Problem description: Reproduce the listing verbatim through the line with "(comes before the".

Collected data:
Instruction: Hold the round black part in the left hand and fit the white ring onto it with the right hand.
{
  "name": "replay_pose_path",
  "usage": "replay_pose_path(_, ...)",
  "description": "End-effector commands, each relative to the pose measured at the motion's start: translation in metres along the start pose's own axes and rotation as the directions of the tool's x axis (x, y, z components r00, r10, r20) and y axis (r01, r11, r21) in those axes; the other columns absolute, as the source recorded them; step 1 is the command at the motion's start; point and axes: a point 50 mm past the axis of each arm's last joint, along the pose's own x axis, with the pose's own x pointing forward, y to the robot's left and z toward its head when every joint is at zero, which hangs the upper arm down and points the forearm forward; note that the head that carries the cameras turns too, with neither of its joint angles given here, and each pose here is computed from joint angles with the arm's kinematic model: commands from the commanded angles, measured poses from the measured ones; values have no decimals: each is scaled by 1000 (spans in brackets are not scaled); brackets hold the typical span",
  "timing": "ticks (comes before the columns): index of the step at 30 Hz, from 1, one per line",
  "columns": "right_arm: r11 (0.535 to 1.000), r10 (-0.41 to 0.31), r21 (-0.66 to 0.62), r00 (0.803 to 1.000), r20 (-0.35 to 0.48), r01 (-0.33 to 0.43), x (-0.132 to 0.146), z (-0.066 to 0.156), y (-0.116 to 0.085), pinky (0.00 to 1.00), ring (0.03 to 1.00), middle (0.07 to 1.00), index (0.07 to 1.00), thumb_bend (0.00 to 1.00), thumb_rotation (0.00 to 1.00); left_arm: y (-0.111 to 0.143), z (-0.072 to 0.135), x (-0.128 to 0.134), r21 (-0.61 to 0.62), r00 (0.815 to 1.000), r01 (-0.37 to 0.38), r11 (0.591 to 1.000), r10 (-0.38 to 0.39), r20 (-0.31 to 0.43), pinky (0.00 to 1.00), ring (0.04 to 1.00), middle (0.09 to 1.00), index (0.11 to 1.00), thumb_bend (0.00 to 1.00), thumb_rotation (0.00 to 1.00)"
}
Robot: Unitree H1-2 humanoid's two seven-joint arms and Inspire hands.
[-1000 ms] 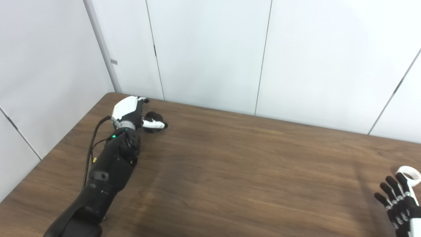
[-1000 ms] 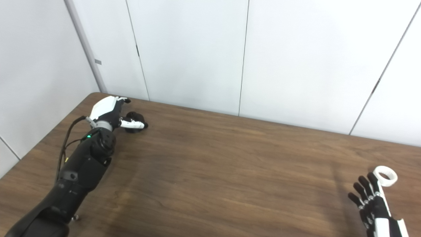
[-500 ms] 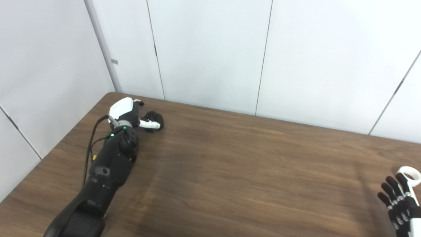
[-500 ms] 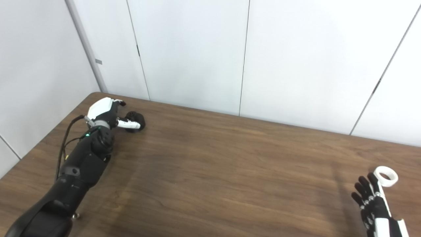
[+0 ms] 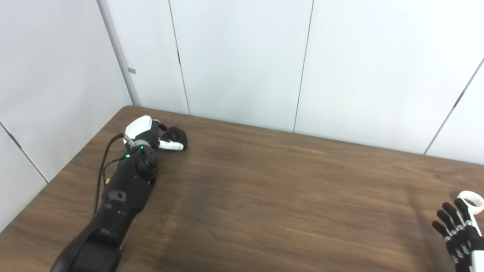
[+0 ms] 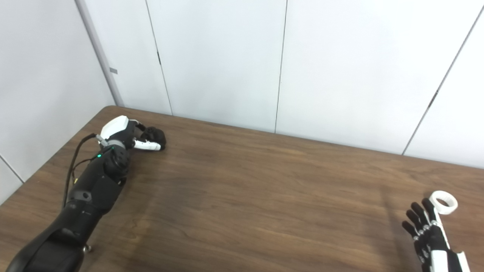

Result:
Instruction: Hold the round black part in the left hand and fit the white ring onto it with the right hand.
{
  "name": "replay_pose_path",
  "usage": "replay_pose_path(_, ...)",
  "description": "End-effector commands, each relative to the pose measured at the motion's start: translation in metres along the start pose's own axes and rotation as the directions of the tool's x axis (x, y, z components r00, r10, r20) and y axis (r01, r11, r21) in those axes; the other columns absolute, as the source recorded them; step 1 is the command at the motion's start; point and axes: a point 50 mm past the axis of each arm's last joint, along the pose's own x axis, with the pose's own x pointing forward, y to the robot's left and z toward its head when every joint is at zero, which hangs the upper arm down and points the forearm forward; note that the head that carries the cameras turns too, with neither of its joint angles given here, and each pose here is computed from joint angles with the arm's kinematic model: commands from the commanded angles, measured poses from the measured ones; values have no decimals: each is scaled by 1000 (spans in brackets are not scaled); brackets hold the typical span",
  "timing": "ticks (comes before the columns): index of the step at 30 Hz, from 1, one per line",

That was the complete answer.